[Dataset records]
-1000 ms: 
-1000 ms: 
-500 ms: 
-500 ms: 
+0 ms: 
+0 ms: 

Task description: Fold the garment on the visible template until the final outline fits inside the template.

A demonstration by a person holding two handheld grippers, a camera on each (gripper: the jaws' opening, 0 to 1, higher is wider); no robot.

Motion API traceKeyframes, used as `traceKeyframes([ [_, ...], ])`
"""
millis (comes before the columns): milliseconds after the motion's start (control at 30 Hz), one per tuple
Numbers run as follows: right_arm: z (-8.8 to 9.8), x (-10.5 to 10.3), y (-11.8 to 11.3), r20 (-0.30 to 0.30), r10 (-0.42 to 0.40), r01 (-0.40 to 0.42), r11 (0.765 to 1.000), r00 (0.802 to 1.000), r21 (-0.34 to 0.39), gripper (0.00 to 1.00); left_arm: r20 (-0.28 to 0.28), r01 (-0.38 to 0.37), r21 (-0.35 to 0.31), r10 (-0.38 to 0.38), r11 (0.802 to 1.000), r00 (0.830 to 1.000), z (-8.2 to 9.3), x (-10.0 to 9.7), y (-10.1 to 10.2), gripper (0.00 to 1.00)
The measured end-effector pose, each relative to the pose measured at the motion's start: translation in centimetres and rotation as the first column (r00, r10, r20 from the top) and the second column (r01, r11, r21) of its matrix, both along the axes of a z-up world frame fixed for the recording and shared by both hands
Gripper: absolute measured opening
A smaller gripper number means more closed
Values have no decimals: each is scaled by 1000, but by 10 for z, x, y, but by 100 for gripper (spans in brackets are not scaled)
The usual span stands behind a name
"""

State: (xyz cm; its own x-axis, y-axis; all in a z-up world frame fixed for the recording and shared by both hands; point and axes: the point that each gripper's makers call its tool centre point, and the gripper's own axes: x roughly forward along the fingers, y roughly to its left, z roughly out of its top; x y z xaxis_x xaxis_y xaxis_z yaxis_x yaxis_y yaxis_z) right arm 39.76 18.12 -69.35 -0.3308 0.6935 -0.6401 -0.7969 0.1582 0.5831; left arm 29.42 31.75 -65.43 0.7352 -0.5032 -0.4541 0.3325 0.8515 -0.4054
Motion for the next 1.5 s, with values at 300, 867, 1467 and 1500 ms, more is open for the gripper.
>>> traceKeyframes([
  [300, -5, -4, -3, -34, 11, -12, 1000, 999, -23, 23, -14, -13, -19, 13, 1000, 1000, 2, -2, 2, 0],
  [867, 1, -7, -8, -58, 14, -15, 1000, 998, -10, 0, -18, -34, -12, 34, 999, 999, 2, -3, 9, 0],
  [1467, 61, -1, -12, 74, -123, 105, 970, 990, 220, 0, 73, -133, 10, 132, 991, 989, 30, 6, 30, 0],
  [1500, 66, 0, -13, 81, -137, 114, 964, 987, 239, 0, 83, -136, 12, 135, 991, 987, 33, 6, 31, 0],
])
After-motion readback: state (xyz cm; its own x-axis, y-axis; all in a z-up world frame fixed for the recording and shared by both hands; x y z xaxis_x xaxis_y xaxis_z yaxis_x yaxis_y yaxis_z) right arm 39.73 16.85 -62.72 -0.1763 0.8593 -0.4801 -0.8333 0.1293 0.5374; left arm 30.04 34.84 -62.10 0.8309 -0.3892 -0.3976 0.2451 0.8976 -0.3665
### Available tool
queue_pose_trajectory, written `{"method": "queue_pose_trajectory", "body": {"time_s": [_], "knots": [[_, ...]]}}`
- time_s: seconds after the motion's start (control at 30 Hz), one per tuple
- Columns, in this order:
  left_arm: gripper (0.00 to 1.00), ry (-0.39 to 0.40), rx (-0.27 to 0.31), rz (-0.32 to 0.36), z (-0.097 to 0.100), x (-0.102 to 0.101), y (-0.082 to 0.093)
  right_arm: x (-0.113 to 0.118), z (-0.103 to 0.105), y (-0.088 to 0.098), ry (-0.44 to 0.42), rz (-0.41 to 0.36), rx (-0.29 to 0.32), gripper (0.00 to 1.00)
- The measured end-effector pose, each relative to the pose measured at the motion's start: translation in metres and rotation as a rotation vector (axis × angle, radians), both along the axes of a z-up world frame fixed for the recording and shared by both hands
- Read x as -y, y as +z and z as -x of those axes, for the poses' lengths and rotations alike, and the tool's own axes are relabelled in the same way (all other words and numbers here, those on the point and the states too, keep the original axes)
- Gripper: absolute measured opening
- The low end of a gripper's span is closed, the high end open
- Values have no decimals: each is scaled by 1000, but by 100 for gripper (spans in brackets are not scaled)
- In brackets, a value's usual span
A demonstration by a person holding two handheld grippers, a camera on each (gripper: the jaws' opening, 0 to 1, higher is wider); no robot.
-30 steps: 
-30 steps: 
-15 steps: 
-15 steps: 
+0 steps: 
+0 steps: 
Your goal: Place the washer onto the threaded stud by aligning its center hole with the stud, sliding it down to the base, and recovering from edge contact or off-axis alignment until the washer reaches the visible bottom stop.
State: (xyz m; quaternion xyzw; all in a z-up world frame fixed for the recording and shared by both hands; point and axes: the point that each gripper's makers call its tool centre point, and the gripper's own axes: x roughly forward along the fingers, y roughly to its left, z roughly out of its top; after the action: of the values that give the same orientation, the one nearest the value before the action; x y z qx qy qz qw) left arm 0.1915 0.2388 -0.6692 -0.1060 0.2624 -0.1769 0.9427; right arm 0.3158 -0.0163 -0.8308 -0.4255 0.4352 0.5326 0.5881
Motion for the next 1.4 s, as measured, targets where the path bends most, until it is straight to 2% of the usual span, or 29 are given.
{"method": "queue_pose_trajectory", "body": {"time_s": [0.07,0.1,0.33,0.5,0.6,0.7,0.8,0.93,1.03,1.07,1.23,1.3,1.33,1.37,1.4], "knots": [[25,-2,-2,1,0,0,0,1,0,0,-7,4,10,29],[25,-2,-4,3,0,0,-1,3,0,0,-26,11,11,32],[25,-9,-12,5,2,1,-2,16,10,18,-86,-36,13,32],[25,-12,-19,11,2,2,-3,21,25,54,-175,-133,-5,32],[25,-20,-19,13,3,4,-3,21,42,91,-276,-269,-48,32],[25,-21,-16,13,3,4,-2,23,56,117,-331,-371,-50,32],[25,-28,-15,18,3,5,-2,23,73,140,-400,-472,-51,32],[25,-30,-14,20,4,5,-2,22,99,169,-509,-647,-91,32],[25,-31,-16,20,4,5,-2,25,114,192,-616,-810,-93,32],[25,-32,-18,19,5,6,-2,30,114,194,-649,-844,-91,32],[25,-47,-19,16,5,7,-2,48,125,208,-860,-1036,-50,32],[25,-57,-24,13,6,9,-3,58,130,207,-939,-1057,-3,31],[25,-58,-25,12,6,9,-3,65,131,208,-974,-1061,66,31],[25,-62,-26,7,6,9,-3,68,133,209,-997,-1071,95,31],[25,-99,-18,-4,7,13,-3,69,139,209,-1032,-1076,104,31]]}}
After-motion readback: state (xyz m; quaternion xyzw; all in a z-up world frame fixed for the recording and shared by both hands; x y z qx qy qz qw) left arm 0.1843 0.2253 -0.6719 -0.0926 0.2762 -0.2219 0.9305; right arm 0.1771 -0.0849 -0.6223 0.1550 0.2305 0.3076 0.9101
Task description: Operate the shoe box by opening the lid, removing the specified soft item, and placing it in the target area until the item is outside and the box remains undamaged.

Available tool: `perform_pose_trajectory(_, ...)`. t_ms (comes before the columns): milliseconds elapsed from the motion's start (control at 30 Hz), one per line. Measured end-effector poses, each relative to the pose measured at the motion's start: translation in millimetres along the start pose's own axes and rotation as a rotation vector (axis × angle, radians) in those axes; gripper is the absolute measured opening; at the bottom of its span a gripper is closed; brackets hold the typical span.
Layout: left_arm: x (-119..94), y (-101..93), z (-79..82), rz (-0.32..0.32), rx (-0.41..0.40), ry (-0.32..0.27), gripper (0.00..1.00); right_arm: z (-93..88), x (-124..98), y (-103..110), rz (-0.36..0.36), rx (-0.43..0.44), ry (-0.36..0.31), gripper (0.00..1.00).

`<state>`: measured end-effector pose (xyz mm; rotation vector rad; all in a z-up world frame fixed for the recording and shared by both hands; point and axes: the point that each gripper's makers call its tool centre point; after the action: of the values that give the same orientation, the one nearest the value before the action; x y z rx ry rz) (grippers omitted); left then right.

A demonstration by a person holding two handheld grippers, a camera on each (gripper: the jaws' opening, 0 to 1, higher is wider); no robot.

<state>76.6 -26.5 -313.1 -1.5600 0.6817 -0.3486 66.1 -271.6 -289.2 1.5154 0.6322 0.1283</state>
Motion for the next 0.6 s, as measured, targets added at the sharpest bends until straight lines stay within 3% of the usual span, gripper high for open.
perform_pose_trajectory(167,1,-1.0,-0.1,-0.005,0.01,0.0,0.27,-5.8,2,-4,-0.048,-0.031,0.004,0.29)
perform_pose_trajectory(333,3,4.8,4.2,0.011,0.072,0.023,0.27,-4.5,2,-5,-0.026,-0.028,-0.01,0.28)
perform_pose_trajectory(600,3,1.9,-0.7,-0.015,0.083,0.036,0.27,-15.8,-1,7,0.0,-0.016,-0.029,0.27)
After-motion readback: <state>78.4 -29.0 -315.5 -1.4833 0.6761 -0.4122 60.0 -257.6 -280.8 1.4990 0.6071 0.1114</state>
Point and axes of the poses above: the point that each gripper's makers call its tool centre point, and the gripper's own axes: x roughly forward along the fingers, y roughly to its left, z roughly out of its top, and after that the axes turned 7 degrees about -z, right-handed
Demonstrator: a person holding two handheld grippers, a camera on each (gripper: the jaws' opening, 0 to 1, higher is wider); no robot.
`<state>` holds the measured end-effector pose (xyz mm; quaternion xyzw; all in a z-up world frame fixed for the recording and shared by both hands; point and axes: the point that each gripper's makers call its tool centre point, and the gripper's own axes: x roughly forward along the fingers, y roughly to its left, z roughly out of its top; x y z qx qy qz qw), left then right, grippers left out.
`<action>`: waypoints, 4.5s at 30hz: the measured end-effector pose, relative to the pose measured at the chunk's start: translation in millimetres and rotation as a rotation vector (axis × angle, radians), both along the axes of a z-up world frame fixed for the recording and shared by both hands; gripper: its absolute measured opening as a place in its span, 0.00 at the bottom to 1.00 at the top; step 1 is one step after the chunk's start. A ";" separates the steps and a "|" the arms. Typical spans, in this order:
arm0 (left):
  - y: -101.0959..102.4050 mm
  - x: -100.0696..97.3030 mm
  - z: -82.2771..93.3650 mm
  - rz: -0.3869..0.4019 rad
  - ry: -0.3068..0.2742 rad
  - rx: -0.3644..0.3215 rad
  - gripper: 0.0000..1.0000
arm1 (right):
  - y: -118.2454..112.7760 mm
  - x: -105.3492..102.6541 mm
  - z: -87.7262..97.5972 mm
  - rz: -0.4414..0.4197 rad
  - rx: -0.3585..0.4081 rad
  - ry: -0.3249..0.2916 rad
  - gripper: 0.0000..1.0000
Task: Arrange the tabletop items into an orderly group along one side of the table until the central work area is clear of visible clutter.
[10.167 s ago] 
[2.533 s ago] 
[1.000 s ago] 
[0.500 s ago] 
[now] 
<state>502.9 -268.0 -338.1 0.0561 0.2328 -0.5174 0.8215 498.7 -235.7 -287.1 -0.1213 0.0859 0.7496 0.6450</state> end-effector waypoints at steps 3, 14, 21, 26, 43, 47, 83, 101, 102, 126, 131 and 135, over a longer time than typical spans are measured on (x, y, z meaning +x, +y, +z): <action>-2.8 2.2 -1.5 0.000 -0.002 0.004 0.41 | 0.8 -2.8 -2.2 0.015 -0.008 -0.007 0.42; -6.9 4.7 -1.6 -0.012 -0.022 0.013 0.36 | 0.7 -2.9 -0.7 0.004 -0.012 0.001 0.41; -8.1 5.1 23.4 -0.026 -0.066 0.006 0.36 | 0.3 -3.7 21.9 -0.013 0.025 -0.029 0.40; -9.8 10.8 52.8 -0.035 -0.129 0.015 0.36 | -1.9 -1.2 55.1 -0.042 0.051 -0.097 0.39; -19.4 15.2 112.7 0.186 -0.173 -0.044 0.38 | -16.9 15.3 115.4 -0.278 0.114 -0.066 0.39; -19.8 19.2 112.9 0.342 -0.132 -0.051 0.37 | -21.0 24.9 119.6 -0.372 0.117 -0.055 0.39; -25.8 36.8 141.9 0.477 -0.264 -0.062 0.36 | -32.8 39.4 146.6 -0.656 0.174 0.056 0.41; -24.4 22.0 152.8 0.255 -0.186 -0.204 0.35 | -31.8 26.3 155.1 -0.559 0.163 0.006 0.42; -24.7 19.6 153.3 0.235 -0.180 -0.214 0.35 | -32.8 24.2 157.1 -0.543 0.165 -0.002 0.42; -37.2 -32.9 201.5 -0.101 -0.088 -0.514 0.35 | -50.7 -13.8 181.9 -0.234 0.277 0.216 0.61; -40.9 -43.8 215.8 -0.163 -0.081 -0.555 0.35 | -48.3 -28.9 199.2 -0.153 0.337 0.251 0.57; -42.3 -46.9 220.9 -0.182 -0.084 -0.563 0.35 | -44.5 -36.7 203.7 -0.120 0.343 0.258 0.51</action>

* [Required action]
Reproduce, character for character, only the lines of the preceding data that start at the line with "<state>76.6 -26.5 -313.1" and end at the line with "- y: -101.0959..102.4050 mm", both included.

* [Your solution]
<state>76.6 -26.5 -313.1 -1.5600 0.6817 -0.3486 66.1 -271.6 -289.2 1.5154 0.6322 0.1283</state>
Motion for the next 0.6 s, as measured, targets added at the sharpest bends until straight lines stay within 3% of the usual span, gripper high for open.
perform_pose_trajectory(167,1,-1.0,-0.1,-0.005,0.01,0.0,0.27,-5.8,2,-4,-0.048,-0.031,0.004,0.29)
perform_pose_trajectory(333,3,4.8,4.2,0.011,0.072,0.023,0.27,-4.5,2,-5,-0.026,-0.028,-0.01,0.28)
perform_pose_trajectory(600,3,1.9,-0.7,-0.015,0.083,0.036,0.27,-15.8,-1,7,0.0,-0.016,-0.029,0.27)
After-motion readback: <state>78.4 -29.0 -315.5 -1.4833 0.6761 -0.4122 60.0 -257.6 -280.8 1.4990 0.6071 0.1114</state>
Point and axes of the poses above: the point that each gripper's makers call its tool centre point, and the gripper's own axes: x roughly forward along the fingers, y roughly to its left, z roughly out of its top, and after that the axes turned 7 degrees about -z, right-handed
Demonstrator: a person holding two handheld grippers, a camera on each (gripper: the jaws' opening, 0 to 1, higher is wider); no robot.
`<state>` holds the measured end-effector pose (xyz mm; quaternion xyzw; all in a z-up world frame fixed for the recording and shared by both hands; point and axes: the point that each gripper's makers call its tool centre point, and the gripper's own axes: x roughly forward along the fingers, y roughly to its left, z roughly out of its top; x y z qx qy qz qw), left then right, grippers left out.
`<action>`: waypoints, 4.5s at 30hz: the measured end-effector pose, relative to the pose measured at the chunk's start: translation in millimetres and rotation as a rotation vector (axis × angle, radians), both along the axes of a z-up world frame fixed for the recording and shared by both hands; gripper: its absolute measured opening as a place in its span, 0.00 at the bottom to 1.00 at the top; step 1 is one step after the chunk's start. A ";" separates the steps and a "|" the arms. Typical spans, in this order:
arm0 (left):
  - y: -101.0959..102.4050 mm

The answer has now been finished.